Rossé experienced professional discrimination compared to his colleagues from mainland France, particularly in salary discrepancies. This fueled his involvement in trade unionism and later in the regionalist movement, advocating for the preservation of Alsace's linguistic and religious traditions.

== Political career ==
In 1928, Rossé was elected as a deputy for Haut-Rhin, representing the Union Populaire Républicaine. That same year, he was implicated in the Komplottprozess in Colmar, where he and other regionalists were accused of conspiring against the French state. Rossé was convicted of "plotting against state security" and briefly imprisoned before being pardoned.

Despite these setbacks, Rossé was re-elected in 1932 and again in 1936, serving as part of the Républicains du centre and later the Indépendants d'action populaire parliamentary groups. He was a staunch pacifist and supported the Munich Agreement in 1938.

== World War II and controversy ==
At the outbreak of World War II, Rossé was arrested on charges of collaboration with Nazi Germany. In 1940, after the German invasion, he and other detainees were freed by German forces. He subsequently signed the "Manifesto of the Trois-Épis," which advocated for Alsace's annexation to Germany, though he did so under duress.

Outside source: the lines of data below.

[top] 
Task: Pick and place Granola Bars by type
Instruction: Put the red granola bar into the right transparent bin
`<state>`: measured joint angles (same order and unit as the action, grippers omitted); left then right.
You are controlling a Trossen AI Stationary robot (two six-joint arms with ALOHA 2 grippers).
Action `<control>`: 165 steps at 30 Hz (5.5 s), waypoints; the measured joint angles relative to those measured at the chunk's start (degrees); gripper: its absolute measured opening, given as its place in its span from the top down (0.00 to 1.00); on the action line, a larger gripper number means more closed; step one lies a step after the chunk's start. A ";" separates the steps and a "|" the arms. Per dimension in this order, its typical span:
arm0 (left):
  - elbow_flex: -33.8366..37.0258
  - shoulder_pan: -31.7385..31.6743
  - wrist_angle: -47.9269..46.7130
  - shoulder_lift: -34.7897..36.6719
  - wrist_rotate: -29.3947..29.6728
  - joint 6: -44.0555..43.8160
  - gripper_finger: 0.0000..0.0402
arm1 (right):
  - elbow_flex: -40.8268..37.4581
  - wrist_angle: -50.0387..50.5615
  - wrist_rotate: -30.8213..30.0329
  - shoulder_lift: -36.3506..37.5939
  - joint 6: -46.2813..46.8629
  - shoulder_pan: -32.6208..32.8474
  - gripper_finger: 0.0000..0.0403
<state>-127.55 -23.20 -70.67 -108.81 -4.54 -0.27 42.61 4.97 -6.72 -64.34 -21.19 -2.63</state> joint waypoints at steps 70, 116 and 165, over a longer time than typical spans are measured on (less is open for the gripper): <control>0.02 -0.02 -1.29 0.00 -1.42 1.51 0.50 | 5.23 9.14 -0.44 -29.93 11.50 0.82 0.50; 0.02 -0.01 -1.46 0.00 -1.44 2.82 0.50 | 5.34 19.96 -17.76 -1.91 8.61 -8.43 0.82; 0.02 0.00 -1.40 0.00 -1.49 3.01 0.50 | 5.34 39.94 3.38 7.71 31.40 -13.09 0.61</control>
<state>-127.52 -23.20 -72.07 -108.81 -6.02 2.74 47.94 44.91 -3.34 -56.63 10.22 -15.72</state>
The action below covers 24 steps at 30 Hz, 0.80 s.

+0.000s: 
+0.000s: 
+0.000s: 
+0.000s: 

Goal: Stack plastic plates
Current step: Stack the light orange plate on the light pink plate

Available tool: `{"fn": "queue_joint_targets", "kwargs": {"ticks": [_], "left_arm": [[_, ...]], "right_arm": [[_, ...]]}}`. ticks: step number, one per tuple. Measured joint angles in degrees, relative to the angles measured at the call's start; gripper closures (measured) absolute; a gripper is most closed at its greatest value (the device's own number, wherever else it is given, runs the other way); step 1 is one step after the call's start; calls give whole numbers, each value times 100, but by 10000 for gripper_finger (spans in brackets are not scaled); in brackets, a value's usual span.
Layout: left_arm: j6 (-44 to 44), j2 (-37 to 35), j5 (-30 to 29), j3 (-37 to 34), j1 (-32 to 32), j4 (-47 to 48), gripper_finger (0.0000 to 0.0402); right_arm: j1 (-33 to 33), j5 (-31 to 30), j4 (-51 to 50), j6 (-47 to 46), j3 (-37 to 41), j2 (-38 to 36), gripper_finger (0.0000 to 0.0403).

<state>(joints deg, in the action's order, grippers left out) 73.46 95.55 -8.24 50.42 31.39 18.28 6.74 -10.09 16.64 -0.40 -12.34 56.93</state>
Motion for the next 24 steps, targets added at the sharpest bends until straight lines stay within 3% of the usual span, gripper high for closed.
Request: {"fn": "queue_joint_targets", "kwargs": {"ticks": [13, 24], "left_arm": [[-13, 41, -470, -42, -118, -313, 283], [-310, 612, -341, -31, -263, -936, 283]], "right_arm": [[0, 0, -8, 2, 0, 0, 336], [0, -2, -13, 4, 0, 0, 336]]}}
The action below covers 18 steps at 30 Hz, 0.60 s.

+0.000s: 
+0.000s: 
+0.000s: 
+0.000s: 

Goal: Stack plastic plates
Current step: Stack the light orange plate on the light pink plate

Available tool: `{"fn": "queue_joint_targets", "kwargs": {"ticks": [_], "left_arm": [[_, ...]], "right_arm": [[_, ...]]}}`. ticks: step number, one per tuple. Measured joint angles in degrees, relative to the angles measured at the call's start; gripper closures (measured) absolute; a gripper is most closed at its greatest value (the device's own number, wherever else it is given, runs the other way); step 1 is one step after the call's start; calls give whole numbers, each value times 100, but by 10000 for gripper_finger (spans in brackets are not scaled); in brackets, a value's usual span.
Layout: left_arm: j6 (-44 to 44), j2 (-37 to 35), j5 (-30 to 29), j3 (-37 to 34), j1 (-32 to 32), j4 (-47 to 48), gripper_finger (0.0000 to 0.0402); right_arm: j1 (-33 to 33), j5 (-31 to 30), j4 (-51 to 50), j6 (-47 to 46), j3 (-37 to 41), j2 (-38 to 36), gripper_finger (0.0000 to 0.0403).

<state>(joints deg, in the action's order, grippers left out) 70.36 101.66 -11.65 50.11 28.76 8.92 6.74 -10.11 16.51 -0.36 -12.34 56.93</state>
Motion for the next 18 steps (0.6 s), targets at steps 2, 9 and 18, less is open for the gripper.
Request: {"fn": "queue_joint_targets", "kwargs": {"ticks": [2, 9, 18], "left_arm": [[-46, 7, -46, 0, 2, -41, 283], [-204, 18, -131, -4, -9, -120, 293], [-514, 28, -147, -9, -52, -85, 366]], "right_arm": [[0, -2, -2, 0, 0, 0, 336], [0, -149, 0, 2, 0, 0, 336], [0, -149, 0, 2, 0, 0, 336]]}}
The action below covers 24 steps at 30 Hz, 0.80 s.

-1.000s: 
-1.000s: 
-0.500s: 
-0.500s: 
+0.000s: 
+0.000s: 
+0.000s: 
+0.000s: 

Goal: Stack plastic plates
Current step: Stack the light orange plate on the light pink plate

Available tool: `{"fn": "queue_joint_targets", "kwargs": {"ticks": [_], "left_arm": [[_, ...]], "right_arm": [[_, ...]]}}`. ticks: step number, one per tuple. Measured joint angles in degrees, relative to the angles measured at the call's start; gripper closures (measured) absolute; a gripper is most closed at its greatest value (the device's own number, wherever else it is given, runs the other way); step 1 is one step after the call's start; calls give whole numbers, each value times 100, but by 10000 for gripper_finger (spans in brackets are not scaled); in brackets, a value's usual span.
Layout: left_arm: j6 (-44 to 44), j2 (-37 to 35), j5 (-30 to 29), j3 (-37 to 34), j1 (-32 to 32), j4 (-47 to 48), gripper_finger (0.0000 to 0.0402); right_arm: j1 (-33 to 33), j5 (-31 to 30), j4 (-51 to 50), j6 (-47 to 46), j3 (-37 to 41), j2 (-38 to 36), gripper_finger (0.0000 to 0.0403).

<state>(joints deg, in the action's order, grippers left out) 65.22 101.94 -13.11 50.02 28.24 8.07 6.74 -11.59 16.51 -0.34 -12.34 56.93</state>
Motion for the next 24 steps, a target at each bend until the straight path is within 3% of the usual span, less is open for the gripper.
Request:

Rossé later managed the publishing house ALSATIA, where he clandestinely published Catholic and anti-Nazi literature. He also maintained connections with the German resistance, including Claus von Stauffenberg. He would continue to advocate for greater Alsatican automony.

== Post-war ==
Following the liberation of France, Rossé was arrested and tried for collaboration. In 1947, he was sentenced to 15 years of forced labor. He died in 1951 while imprisoned in Villeneuve-sur-Lot.

Rossé's role during the war remains controversial. While some view him as a victim of his circumstances, others criticize his perceived collaboration. In 2016, a group in Colmar began efforts to rehabilitate his memory.